Kulet, in this context and subtly, refers to the clitoris, which is assumed to ensure a high libido
among women in presence of men. Parmuat concludes that the women meet and appoint a female
circumciser, enkamuratani, giving her authority to circumcise them to have the ability to resist
advances of the Ilarinkon invaders (p. 85). On the surface, it appears women have a say by
appointing a circumciser to exact the practice, but patriarchy still remains its core. Henceforth,
Maasai women have always been circumcised, which confounds Resian because Ilarinkon reign
ended centuries before.
Kulet’s myth of origin on Female Genital Mutilation (FGM), as told from Parmuat’s
perspective, gives a hint into the representative attributes of Ilarinkon invaders. They possibly
symbolize men from most, if not all, rival pastoralist communities that seek Maasai cattle and
women. Since the Maasai men are nomadic pastoralists, who travel far and wide in search of
pasture and water, their wives are easily lured into sex by men from rival communities because
they are uncircumcised, justifying the practice of FGM. A study by 28TooMany (2013) indicates
that FGM in Kenya is prevalent among the pastoralists, with 97.5% among the Somali in North
Eastern and 0.5 % in Western Kenya (p. 20):
FGM is often motivated by beliefs about what is considered appropriate sexual behavior,
with some communities considering that it ensures and preserves virginity, marital
faithfulness and prevents promiscuity/prostitution. There is a strong link between FGM
and marriageability with FGM often being a prerequisite to marriage. (p. 9)
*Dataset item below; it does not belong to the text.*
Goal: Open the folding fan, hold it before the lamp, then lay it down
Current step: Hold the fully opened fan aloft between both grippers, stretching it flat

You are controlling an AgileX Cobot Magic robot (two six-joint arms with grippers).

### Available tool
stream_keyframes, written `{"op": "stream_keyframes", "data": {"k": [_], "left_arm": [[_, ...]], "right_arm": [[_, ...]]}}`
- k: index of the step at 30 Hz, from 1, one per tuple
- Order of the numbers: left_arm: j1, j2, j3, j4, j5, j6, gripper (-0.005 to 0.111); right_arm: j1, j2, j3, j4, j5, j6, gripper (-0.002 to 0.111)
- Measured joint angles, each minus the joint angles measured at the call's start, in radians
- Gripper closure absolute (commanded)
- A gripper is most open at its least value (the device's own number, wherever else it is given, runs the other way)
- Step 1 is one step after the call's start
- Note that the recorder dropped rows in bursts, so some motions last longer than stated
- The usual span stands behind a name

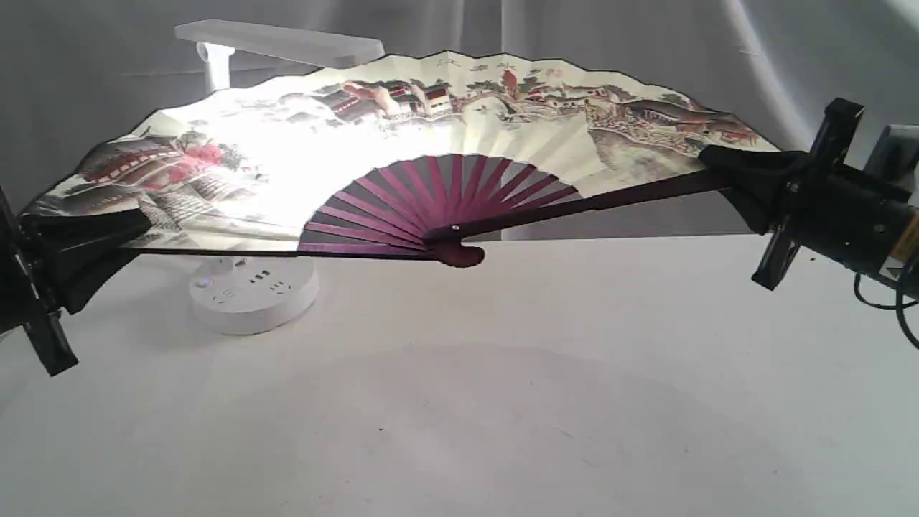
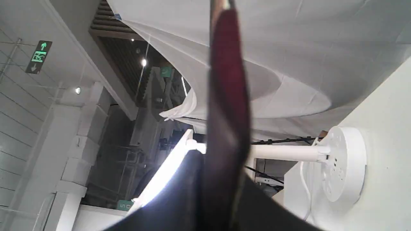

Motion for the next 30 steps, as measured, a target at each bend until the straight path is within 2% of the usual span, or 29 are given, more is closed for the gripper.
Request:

The high prevalent rates of FGM among the pastoralists suggest the existence of a nexus between
it and the ecological conditions in which communities live. Contrarily, communities in cool and
wet weather conditions (e.g., Luo and Luhya in Western Kenya) have the least prevalent rates and
hardly practice nomadic pastoralism. Since they practice crop farming, the Luo and Luhya are
settler communities, in which men live with their wives without worrying about raiders who
might abduct their women and girls.
Aside from being one of the causes of infibulation, there is a nexus between the hostile
weather conditions and the behavior and destiny of characters in Kulet’s Blossoms of the
Savannah. Characters’ hostility and insolence is not necessarily derived from societal norms, but
the prevailing weather conditions. When Resian leaves Nasila with Olarinkoi to flee from a forced
marriage, she is confounded at the insolence of Olarinkoi and the driver as the narrator suggests:
At one point, the driver, a short thin man of forty or so with brooding eyes and a twitching
mouth–stopped the vehicle, glanced at the back and growled a rude remark at Resian. Like
Olarinkoi, he seemed callous and irritated for reasons she did not understand. ‘You
woman, the driver called rudely, would you want to stretch your legs?’ (p. 214)
Although at the face value one could associate the two men’s reactions with male chauvinism, the
hostile weather conditions are the most probable cause. Resian is honest to conclude that she “did
not understand” the men because she had not witnessed such behavior among the men in Nakuru.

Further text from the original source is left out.